Hain Celestial

Hain Celestial Group: How I Voted – Proxy Score 64

Hain CelestialHain Celestial Group Inc (HAIN) manufactures, markets, distributes, and sells organic and natural products in the United States, the United Kingdom, Canada, and Europe.  Hain Celestial is one of the stocks in my portfolio. Their annual meeting is on November 19, 2015. ProxyDemocracy.org had collected the votes of two funds when I checked. I also checked CalSTRS, since their votes don’t seem to be posted at ProxyDemocracy.org and I voted with the Board’s
recommendations 64% of the time.
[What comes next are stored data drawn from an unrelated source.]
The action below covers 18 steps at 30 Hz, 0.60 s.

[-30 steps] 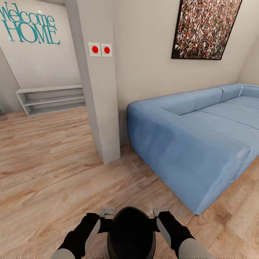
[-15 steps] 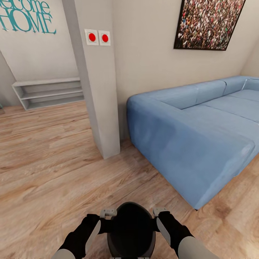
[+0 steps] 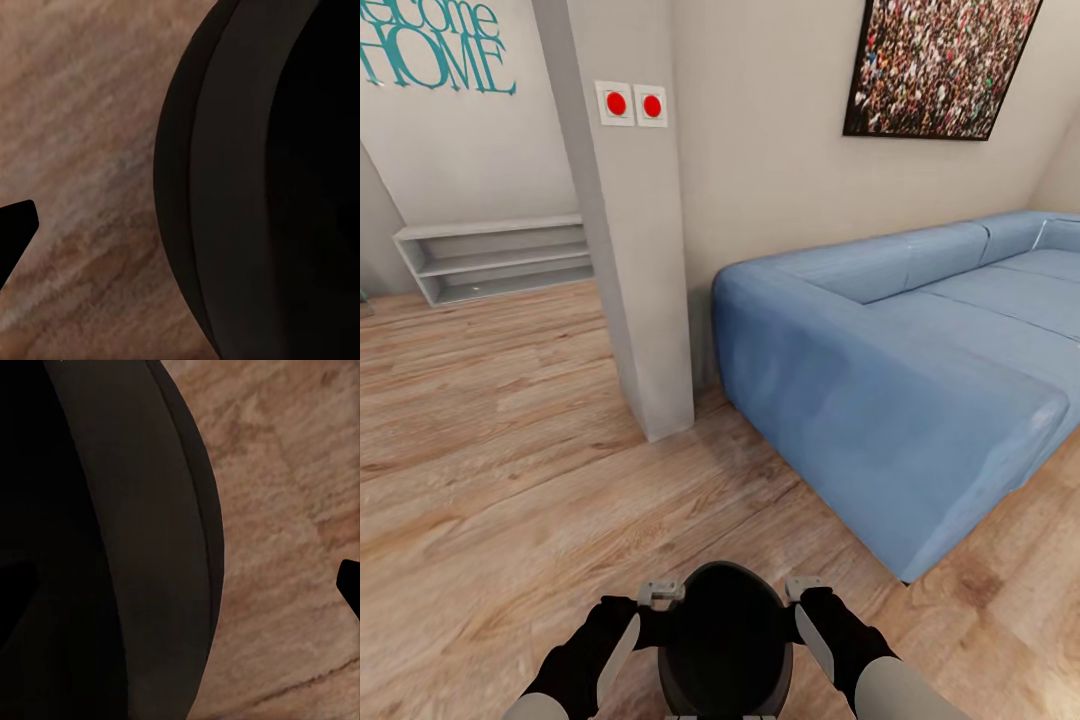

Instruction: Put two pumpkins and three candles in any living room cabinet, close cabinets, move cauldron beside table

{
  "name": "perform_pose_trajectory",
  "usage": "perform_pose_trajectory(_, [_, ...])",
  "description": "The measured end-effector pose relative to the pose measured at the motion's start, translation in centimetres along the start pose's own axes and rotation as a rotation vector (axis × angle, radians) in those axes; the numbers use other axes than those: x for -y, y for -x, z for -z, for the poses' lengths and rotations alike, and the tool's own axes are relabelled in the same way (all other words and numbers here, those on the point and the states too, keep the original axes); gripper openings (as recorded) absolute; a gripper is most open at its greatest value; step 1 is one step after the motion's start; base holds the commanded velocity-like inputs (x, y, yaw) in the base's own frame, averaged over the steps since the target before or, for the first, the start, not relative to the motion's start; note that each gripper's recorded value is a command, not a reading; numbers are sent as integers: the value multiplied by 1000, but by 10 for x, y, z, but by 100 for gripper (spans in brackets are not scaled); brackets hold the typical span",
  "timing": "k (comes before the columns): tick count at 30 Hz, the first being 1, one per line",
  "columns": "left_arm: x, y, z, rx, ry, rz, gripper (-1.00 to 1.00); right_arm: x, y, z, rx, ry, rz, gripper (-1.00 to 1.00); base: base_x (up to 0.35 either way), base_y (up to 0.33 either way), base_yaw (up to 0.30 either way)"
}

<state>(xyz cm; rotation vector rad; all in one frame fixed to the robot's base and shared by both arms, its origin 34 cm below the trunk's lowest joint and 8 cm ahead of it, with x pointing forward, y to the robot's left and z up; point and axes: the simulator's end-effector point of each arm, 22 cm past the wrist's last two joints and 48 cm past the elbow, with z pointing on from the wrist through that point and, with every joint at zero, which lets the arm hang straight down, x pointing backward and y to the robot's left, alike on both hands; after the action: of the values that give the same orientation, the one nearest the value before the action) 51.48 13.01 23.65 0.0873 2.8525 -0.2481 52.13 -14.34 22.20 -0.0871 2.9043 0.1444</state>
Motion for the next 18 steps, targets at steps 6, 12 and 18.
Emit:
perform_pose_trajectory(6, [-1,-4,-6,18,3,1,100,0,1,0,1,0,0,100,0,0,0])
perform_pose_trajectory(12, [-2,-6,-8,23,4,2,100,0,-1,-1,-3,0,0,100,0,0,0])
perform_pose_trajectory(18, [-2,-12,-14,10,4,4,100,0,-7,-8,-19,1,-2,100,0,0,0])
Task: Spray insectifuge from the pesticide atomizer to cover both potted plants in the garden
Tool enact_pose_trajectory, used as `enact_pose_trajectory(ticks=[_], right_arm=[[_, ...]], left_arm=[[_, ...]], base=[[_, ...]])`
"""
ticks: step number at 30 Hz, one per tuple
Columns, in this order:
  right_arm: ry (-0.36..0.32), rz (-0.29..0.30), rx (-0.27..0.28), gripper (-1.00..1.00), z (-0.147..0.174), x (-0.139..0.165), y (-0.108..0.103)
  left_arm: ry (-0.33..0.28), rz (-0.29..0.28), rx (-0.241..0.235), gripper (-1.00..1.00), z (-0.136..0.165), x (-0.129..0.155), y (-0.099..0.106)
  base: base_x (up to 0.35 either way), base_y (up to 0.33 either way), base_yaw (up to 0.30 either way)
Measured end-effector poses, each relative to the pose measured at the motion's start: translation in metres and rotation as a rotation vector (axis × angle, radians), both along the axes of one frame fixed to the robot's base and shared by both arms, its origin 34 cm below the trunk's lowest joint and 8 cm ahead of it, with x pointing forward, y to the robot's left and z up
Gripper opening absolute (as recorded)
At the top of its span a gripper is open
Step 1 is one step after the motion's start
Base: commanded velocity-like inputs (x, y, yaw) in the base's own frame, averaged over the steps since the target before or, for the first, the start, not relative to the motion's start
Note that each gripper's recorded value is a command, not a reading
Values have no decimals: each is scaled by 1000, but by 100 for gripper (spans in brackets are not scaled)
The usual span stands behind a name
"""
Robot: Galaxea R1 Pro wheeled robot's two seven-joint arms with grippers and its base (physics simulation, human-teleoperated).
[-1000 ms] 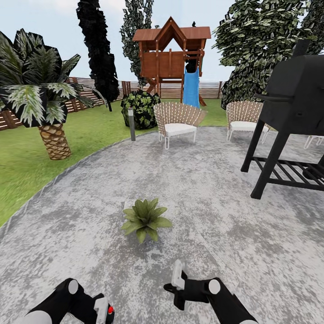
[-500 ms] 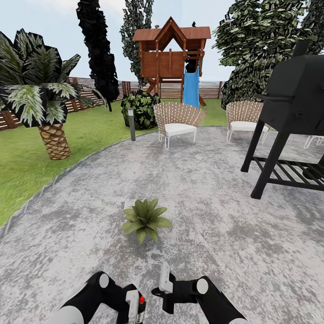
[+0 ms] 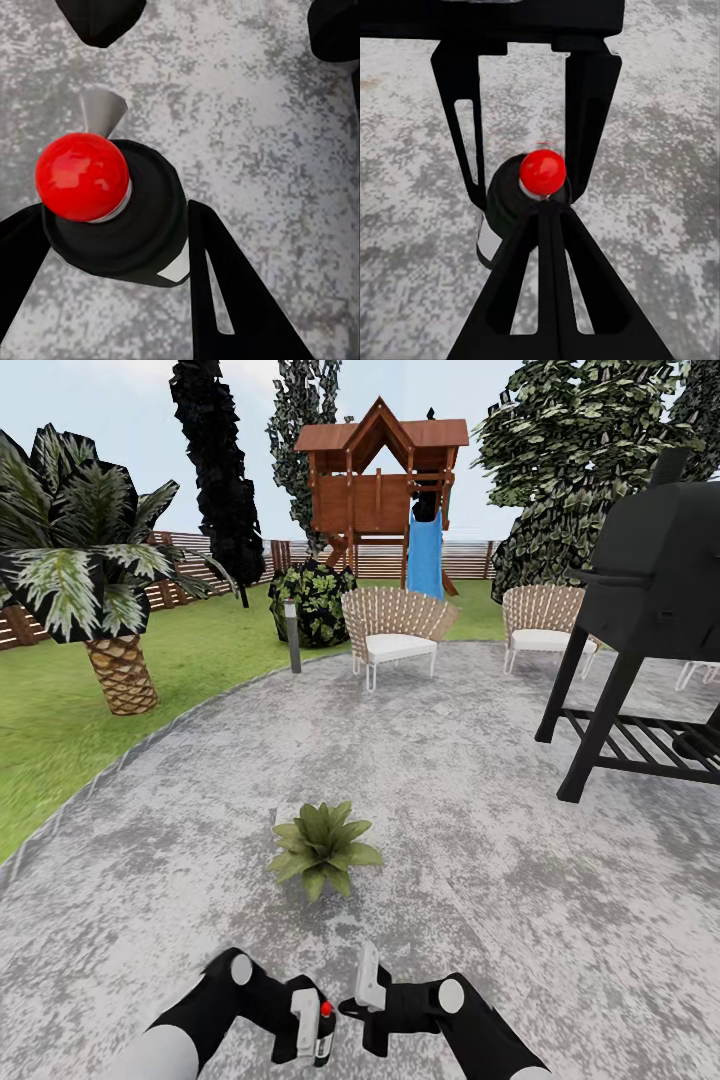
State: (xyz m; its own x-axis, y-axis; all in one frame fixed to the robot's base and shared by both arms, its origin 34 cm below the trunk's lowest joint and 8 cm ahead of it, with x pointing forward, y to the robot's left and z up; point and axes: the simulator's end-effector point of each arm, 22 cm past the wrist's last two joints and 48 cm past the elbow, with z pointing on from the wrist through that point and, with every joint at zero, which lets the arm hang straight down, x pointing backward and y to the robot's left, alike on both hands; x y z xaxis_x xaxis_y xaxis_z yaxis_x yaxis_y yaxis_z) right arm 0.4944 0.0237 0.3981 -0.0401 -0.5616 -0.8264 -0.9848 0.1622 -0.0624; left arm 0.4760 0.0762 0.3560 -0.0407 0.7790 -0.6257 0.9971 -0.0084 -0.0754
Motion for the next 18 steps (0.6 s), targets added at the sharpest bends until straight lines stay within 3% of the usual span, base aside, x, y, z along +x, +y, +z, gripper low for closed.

View Proxy Statement

Read Warnings below. What follows are my recommendations on how to vote the proxy in order to enhance corporate governance and long-term value. 
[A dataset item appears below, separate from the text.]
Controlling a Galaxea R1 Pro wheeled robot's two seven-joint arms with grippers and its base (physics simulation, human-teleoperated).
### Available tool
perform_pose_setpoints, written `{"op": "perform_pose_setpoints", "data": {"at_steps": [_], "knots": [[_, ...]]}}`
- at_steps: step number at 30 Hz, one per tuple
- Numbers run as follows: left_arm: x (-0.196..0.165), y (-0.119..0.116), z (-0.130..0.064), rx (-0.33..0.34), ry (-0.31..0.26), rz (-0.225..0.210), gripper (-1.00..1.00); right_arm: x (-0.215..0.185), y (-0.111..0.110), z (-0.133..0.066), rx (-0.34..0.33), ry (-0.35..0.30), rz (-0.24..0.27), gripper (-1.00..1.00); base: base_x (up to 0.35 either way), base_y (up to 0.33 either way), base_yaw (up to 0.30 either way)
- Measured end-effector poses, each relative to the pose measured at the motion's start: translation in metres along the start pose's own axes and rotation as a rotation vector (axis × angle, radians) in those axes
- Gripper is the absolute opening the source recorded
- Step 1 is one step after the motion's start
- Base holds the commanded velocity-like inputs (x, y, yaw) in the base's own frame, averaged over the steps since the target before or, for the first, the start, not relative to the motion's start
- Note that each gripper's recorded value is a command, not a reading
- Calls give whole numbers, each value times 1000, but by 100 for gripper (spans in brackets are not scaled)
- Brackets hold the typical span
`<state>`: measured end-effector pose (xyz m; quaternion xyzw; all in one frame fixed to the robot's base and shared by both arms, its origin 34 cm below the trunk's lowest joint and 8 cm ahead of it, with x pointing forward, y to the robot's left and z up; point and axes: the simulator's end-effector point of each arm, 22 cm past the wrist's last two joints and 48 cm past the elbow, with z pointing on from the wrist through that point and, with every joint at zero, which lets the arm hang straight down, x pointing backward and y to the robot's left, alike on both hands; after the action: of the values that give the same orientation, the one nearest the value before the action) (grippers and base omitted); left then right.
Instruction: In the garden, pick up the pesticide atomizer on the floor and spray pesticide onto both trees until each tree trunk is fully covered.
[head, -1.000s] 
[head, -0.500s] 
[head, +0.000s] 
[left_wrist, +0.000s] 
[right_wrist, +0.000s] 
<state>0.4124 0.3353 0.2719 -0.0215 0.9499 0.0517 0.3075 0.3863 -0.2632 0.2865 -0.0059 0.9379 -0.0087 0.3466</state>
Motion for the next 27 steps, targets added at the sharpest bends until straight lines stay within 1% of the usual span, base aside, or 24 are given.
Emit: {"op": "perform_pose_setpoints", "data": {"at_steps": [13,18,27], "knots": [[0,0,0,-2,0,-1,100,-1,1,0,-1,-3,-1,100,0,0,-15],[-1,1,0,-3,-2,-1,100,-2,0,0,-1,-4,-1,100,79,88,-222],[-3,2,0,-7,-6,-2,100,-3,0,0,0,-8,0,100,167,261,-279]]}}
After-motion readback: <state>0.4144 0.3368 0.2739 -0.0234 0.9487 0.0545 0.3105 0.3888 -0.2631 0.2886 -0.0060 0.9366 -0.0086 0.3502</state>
Hain Celestial: ISS Rating

From Yahoo! Finance: The Hain Celestial Group, Inc.’s ISS Governance QuickScore as of Nov 1, 2015 is 2. The pillar scores are Audit: 1; Board: 5; Shareholder Rights: 1; Compensation: 6. Brought to us by Institutional Shareholder Services (ISS). Scores range from “1” (low governance risk) to “10” (higher governance risk). Each of the pillar scores for Audit, Board, Shareholder Rights and Compensation, are based on specific company disclosures. That gives us a quick idea of where to focus: Board and Compensation.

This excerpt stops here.